→ **TASK DETAILS**
Print the whole listing below again, exactly as given.
<<<<
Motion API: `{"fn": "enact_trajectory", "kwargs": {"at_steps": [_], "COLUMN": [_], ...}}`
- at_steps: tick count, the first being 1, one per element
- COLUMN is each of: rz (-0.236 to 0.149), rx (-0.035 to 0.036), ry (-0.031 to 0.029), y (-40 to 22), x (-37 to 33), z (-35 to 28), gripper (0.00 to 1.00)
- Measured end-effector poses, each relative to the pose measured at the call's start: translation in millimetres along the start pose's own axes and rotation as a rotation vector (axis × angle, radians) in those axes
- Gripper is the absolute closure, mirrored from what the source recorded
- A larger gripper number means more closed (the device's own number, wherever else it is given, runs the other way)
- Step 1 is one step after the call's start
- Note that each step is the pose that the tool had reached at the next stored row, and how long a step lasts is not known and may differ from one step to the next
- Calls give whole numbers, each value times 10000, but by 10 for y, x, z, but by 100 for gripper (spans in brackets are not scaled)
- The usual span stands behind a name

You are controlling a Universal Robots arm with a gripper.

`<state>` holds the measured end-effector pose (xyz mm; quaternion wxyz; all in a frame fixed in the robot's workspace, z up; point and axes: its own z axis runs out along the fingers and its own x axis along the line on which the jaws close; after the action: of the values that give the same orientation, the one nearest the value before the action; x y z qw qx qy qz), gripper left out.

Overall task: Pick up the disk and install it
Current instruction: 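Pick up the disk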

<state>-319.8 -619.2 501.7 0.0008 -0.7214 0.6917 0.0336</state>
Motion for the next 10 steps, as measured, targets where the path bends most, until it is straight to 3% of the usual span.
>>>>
→ **RESULT FOR THIS EXERCISE**
Motion API: `{"fn": "enact_trajectory", "kwargs": {"at_steps": [_], "COLUMN": [_], ...}}`
- at_steps: tick count, the first being 1, one per element
- COLUMN is each of: rz (-0.236 to 0.149), rx (-0.035 to 0.036), ry (-0.031 to 0.029), y (-40 to 22), x (-37 to 33), z (-35 to 28), gripper (0.00 to 1.00)
- Measured end-effector poses, each relative to the pose measured at the call's start: translation in millimetres along the start pose's own axes and rotation as a rotation vector (axis × angle, radians) in those axes
- Gripper is the absolute closure, mirrored from what the source recorded
- A larger gripper number means more closed (the device's own number, wherever else it is given, runs the other way)
- Step 1 is one step after the call's start
- Note that each step is the pose that the tool had reached at the next stored row, and how long a step lasts is not known and may differ from one step to the next
- Calls give whole numbers, each value times 10000, but by 10 for y, x, z, but by 100 for gripper (spans in brackets are not scaled)
- The usual span stands behind a name

You are controlling a Universal Robots arm with a gripper.

`<state>` holds the measured end-effector pose (xyz mm; quaternion wxyz; all in a frame fixed in the robot's workspace, z up; point and axes: its own z axis runs out along the fingers and its own x axis along the line on which the jaws close; after the action: of the values that give the same orientation, the one nearest the value before the action; x y z qw qx qy qz), gripper left out.

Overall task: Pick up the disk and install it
Current instruction: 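Pick up the disk
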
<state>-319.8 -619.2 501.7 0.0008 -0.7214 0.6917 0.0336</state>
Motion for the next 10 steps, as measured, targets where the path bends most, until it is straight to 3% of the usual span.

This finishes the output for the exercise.